The ship-camel comparison, metaphorically or literally, is a classical theme. One shares the poet’s experience poetically and emotionally. There are several examples, but a general portrayal of such an iden-ti cation is lively in the poem of Zuhayr b. Ab Sulm (d. after 627 CE);.
(Classic Ships of Islam, Chapter Ten, pp 277-278, series Handbook of Oriental Studies - section One - The Near and Middle East
E-Book ISBN: 9789047423829Publisher: BrillOnline Publication Date: 01 Jan 2008).


"Tarafa is the only one of the Seven Poets who compares camels to ships.
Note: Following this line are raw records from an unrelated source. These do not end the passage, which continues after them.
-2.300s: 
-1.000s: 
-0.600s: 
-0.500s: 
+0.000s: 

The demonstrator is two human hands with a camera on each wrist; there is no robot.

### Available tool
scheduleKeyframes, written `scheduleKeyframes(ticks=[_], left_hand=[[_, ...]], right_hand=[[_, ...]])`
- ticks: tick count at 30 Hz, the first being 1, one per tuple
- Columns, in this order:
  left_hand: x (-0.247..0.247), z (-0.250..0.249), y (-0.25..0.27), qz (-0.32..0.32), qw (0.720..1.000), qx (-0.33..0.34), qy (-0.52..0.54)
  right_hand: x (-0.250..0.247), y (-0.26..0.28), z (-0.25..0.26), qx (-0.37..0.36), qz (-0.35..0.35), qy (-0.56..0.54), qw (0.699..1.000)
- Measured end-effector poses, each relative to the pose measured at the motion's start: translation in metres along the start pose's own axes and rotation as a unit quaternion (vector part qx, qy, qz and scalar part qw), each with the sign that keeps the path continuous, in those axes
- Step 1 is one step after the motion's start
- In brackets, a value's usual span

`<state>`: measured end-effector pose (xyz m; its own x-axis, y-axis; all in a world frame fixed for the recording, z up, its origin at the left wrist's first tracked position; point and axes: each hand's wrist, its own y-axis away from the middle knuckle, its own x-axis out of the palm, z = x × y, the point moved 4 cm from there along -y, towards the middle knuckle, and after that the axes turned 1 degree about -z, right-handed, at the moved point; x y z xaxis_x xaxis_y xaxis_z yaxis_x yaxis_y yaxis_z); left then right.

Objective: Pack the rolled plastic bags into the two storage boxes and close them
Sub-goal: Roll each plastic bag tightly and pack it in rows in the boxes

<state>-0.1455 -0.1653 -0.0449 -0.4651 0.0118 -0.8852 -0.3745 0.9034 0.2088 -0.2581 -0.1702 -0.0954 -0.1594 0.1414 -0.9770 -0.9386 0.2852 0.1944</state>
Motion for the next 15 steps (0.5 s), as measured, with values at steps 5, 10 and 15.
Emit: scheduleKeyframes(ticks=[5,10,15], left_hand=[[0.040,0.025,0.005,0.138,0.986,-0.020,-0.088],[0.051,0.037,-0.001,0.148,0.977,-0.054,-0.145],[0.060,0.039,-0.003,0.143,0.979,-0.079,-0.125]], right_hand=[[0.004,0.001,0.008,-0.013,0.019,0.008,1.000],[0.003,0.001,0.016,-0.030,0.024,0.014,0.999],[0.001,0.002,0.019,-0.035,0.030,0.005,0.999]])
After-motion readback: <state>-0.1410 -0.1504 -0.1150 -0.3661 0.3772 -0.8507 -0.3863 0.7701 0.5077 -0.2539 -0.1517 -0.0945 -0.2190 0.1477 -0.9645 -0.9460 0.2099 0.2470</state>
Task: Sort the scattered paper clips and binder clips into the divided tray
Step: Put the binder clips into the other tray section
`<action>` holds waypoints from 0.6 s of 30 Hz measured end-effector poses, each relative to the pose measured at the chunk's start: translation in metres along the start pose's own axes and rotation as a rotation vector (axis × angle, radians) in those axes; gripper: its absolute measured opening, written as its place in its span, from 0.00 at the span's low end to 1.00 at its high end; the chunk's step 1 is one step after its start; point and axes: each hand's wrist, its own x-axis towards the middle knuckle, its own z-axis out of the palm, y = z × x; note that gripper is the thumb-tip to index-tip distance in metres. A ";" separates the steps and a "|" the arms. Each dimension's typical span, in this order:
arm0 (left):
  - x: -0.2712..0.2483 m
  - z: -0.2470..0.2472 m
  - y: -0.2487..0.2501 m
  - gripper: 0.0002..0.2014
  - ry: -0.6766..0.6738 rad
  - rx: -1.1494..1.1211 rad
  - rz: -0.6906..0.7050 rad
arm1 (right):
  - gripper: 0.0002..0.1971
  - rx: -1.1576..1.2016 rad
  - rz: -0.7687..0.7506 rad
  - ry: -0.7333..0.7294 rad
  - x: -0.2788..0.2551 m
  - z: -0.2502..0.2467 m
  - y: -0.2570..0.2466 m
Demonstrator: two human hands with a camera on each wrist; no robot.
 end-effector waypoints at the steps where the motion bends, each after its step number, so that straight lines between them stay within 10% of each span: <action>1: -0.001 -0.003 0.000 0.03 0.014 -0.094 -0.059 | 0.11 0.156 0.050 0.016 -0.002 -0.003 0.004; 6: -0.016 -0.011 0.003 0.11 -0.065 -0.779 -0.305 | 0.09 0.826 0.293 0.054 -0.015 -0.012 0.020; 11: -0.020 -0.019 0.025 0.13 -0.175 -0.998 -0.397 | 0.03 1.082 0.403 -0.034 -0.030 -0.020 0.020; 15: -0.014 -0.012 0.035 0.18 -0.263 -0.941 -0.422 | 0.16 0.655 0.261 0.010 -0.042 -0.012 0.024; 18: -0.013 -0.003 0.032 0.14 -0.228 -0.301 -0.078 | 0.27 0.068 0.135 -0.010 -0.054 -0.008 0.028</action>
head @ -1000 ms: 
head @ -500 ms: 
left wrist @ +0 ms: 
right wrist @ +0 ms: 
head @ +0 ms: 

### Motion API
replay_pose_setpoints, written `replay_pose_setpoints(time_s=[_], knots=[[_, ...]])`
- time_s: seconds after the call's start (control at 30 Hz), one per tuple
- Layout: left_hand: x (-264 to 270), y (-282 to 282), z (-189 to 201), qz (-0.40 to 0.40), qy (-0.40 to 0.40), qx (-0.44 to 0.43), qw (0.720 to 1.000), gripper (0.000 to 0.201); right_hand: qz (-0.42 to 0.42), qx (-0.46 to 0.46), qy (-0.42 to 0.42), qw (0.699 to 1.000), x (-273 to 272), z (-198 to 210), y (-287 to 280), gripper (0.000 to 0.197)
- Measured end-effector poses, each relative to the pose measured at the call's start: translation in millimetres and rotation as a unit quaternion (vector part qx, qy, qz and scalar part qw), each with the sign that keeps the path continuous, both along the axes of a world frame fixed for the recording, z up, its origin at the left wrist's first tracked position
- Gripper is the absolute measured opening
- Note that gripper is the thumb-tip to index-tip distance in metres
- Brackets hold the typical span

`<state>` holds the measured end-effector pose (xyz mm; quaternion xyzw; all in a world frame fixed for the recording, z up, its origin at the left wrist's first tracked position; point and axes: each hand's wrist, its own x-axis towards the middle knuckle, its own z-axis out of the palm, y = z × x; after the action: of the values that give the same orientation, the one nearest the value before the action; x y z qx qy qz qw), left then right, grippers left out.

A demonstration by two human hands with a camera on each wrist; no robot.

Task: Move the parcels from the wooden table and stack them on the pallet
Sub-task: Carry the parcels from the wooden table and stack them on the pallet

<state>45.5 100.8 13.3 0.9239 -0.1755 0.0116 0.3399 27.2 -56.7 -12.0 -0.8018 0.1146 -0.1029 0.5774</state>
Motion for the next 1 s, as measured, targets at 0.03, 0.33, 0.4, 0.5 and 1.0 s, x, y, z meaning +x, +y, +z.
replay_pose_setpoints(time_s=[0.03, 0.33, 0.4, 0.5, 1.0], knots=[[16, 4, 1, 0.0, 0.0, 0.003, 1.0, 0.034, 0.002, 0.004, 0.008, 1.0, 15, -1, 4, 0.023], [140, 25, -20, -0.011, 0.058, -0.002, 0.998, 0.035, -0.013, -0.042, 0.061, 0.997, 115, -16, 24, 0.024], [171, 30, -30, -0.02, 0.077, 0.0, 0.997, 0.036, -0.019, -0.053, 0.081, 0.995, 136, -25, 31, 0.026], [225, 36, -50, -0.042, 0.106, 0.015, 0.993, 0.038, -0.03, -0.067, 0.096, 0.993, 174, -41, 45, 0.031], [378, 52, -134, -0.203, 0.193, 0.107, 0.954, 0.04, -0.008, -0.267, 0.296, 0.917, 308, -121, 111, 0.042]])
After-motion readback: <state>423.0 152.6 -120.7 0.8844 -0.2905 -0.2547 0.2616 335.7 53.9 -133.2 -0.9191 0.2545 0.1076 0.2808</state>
In his opening verses, the camels that bore away his beloved are likened to "ships sailing from Aduli"; and in verse 28, he says that the neck of his own camel "resembles the stern of a ship floating high on the billowy Tigris." Nearly one third of the poem is taken up with what Sir W. Jones terms "a long and no very pleasing description" of the poet's camel; yet we must suppose this minute detail of the points of an animal so indispensable to desert life in Arabia to have been very highly appreciated by the poet's countrymen; and the reader is recompensed for his patience by the fine simile with which it concludes: "She floats proudly along with her flowing tail, as the dancing-girl floats at the banquet of her lord, and spreads the long white skirts of her trailing robe"—a simile which suggests a pleasing image to the reader's mind."
(Arabian Poetry: Introduction, https://sacred-texts.com/isl/arp/arp005.htm).






Sincerely,
Gargoyle

Thank you Malcolm - you were one of the greats and - can still stir passion.